The image file formats that are supported in web browsers have many settings for such things as colors and compression, giving designers some degree of control over the final file size of each graphic. There is a direct correlation between the visual quality of a graphic and its file size. You can choose to make a file size smaller at the expense of how good the image looks. Likewise, a better-looking image will result in a larger file size.

Photoshop’s Save for Web and Devices feature enables designers to make that decision easily by previewing an image in any of the supported web formats, along with all the color and compression settings. The Save for Web and Devices feature also lets you know what your final file size will be, giving you all the information you need to decide how you want to save your web graphic—all before you even save the file.

When you’re ready to save your image for the Web, you choose File, Save for Web and Devices, which launches a larger-than-life dialog box that features tools, previews, and panels of its own, as shown in Figure 6.44. We cover these settings in detail in Chapter 7.

The Save for Web and Devices dialog box prepares an image for use on a website.

Figure 6.44. The Save for Web and Devices dialog box prepares an image for use on a website.

Slicing

In an effort to gain even more control over how images are displayed on the Web, a method called slicing was born. In simple terms, web slicing is the process of cutting a large image into several smaller images. This is desirable for various reasons.
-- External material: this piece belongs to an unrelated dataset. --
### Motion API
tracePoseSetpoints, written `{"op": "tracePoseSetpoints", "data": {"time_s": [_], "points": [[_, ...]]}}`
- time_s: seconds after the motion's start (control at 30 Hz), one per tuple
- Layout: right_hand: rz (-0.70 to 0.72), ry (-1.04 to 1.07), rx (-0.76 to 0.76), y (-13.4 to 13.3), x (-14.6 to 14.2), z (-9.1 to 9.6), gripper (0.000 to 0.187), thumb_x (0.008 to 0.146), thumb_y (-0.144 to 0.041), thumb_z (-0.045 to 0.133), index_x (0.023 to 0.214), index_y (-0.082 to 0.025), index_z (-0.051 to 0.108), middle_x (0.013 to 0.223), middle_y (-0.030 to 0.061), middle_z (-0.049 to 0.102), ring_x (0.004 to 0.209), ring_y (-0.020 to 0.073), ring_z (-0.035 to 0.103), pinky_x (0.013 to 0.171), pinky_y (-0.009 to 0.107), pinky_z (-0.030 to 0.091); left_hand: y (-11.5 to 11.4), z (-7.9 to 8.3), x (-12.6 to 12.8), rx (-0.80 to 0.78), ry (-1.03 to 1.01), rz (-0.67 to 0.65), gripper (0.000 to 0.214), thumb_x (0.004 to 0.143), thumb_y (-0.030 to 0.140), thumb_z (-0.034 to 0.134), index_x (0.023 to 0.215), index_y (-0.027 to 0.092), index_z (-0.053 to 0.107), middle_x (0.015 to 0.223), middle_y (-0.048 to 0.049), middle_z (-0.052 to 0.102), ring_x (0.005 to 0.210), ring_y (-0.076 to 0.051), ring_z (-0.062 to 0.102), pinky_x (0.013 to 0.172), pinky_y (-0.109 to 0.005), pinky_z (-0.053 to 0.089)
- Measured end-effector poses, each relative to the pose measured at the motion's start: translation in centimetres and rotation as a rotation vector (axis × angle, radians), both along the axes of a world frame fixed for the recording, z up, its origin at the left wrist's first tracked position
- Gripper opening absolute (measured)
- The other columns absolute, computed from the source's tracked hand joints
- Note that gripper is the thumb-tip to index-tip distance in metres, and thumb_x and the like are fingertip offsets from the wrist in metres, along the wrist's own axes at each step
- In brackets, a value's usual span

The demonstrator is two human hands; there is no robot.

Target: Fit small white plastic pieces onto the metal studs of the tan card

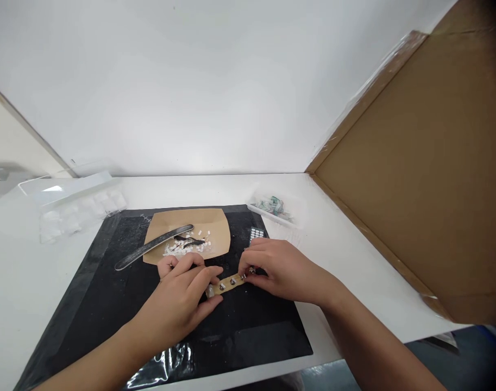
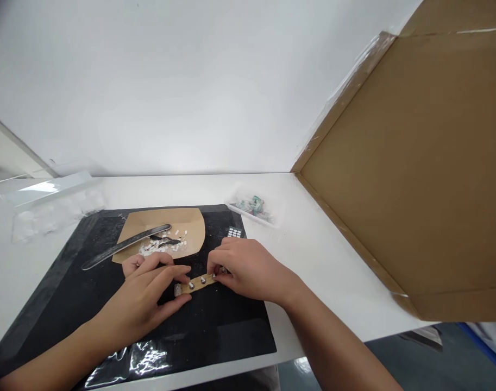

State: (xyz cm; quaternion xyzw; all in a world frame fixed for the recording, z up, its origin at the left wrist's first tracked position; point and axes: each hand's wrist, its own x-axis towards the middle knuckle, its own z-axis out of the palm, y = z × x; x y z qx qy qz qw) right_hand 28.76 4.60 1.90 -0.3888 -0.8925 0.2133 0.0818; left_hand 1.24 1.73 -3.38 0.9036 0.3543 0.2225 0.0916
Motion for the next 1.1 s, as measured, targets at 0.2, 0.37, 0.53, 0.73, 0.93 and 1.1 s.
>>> {"op": "tracePoseSetpoints", "data": {"time_s": [0.2,0.37,0.53,0.73,0.93,1.1], "points": [[0.012,0.008,-0.015,0.0,0.0,0.1,0.013,0.094,-0.011,0.068,0.095,-0.024,0.07,0.093,-0.001,0.077,0.092,0.0192,0.066,0.077,0.03,0.045,0.0,0.2,0.1,0.001,-0.006,0.016,0.032,0.097,0.026,0.075,0.125,0.023,0.06,0.103,-0.0038,0.08,0.109,-0.029,0.064,0.088,-0.044,0.033],[-0.022,0.022,-0.002,0.1,0.7,0.2,0.017,0.091,-0.019,0.078,0.104,-0.025,0.071,0.103,0.0009,0.075,0.098,0.0208,0.066,0.082,0.032,0.047,0.1,0.1,0.1,-0.001,-0.003,0.011,0.03,0.096,0.026,0.076,0.121,0.023,0.06,0.103,-0.0031,0.079,0.108,-0.03,0.063,0.087,-0.044,0.033],[-0.097,-0.028,-0.067,0.3,1.3,0.3,0.016,0.09,-0.022,0.081,0.102,-0.025,0.07,0.098,-0.0009,0.075,0.09,0.0189,0.066,0.074,0.029,0.044,0.1,0.2,0.0,-0.017,0.008,-0.001,0.025,0.098,0.026,0.073,0.118,0.024,0.059,0.105,-0.004,0.078,0.108,-0.031,0.061,0.09,-0.047,0.031],[-0.104,-0.021,-0.07,0.2,1.3,0.2,0.015,0.091,-0.014,0.073,0.101,-0.025,0.069,0.095,-0.0026,0.074,0.088,0.0169,0.066,0.073,0.028,0.042,0.1,0.3,0.1,-0.014,-0.004,-0.007,0.024,0.097,0.023,0.074,0.116,0.024,0.059,0.103,-0.0032,0.078,0.106,-0.03,0.061,0.092,-0.048,0.029],[-0.102,0.017,-0.068,0.3,1.1,0.2,0.027,0.09,-0.01,0.069,0.111,-0.025,0.063,0.094,-0.002,0.075,0.089,0.018,0.067,0.077,0.029,0.044,0.1,0.4,0.1,-0.017,-0.016,-0.005,0.023,0.096,0.02,0.074,0.112,0.024,0.059,0.099,-0.0022,0.077,0.104,-0.029,0.061,0.094,-0.048,0.027],[-0.135,0.104,-0.144,0.4,1.2,-0.1,0.039,0.09,-0.008,0.066,0.122,-0.024,0.051,0.098,-0.0013,0.074,0.087,0.0175,0.067,0.077,0.029,0.046,0.1,0.3,0.1,-0.02,-0.018,-0.008,0.022,0.096,0.021,0.075,0.112,0.023,0.06,0.1,-0.0018,0.077,0.104,-0.028,0.061,0.095,-0.047,0.028]]}}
First of all, there’s perception. If you tried to load a web page that had one single large image on it, you would sit there impatiently waiting for it to download and appear on the page. But when an image is sliced into smaller parts, each smaller image loads faster, and it feels like the image is loading faster.

On that same note, you can apply different optimization settings to each image slice, which could save some valuable file size space, making for a faster-loading graphic overall. As you’ll see later, these settings directly impact the final file size (read: download time) of your total image.

Slicing is also helpful if parts of a graphic need to be updated often. Instead of always creating larger images, you can update just a part of the image. Swapping out a slice or two can be more efficient than having to work with one large, bulky file all the time.

Because each slice is its own image, you can assign a link, or URL, to it, effectively making it a button. If someone clicks on a sliced part of an image, that person is linked to another web page. Of course, you can specify other functionality for such a button as well.

Finally, slices are necessary for creating rollovers, which enable you to specify that a graphic should change when the user interacts with it (such as rolling a mouse over it).

Slices Explained

So what exactly happens when you create a slice? In reality, Photoshop CS3 splits a single image into multiple images. An HTML table is created, with each cell of the table containing one of these slices, or pieces of the image. In this way, when you display the web page in a browser, all the sliced images appear together, almost like a puzzle. This is an important concept to keep in mind because you can create only rectangular slices.

Creating Slices

To create a slice in Photoshop, choose the Slice tool from the toolbox and click and drag in your document window, as seen in Figure 6.45. You’ll notice that the Slice tool snaps to the edges of other slices, making it easy to use.

Click and drag to create slices in your document.

Figure 6.45. Click and drag to create slices in your document.

One thing to notice as you create slices is that when you draw a slice, other dimmed slices might appear automatically in the document. These are called auto slices. Slices that you create are called user slices. As you continue to create slices, Photoshop updates the auto slices accordingly.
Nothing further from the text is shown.